United States v. Garry M. Chadwick

LEWIS, Circuit Judge,

with whom HOLLOWAY, Circuit Judge, joins (concurring specially).

This judgment is properly affirmed for, as it appears from Chief Judge Murrah’s clear statement of the factual background, appellant’s rights have in no way been violated and the trial court committed no error. And, were it necessary as a legal premise for disposition of this case, I would have no hesitancy in concurring in many of the academic views expressed in the principal opinion as the proper correlation between the rule of Miranda- and the mandate of Rule 5(a). Certain it is that state custody cannot be used as a subterfuge to defeat federal rights.
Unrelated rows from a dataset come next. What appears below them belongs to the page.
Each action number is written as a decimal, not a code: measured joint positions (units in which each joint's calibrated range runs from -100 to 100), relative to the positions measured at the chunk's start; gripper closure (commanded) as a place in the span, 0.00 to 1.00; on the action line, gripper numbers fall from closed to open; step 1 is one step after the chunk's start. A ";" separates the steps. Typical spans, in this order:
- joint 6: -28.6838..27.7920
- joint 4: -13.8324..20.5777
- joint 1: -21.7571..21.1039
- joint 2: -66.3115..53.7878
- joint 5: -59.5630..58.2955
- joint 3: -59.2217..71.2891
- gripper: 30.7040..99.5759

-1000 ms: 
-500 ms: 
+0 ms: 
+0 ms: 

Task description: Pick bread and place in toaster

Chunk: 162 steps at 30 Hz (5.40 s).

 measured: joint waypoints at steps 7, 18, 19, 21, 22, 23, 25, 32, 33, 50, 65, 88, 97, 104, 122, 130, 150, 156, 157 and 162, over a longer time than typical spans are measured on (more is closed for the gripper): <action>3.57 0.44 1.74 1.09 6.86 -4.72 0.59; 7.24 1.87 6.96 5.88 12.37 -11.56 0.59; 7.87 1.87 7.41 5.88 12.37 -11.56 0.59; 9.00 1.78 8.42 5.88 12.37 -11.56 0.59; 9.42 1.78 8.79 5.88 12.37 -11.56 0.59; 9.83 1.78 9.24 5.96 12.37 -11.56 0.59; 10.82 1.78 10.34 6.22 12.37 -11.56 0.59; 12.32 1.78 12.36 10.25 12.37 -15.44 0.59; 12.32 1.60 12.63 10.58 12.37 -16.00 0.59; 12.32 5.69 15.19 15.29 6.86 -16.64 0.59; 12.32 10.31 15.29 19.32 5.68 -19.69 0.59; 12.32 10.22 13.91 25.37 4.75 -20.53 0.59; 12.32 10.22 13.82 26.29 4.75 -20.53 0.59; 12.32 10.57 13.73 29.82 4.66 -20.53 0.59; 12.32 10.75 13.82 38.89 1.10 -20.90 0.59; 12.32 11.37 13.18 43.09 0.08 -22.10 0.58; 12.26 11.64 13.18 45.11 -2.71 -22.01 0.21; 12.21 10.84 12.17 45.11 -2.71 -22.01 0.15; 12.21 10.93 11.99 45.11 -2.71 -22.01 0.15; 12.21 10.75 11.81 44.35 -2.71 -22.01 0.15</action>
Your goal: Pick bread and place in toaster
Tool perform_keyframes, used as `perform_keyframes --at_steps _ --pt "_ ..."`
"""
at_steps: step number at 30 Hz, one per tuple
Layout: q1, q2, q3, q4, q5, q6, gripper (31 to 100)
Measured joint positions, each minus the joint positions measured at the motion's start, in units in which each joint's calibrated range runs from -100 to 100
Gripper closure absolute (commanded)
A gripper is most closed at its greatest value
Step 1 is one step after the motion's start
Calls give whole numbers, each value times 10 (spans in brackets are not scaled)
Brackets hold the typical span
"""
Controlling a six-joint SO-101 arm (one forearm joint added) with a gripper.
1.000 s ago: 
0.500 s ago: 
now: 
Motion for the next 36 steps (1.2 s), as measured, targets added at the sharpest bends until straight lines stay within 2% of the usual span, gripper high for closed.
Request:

But to the extent that the principal opinion *174creates a presumption that Rule 5(a) is violated by continued or “persistent” interrogation of a person in state custody after probable cause exists for federal arrest, I must deny the existence of such a legal presumption and the concomitant legal fiction that state custody becomes federal custody.

Rule 5(a) by its very wording is triggered by the fact of arrest, not by the existence of probable cause to make an arrest. The “spirit” of the rule is contained within its language and does not warrant judicial extension to the legislative field unauthorized by the limited delegation of legislative rights to the Supreme Court through its statutory rule-making power.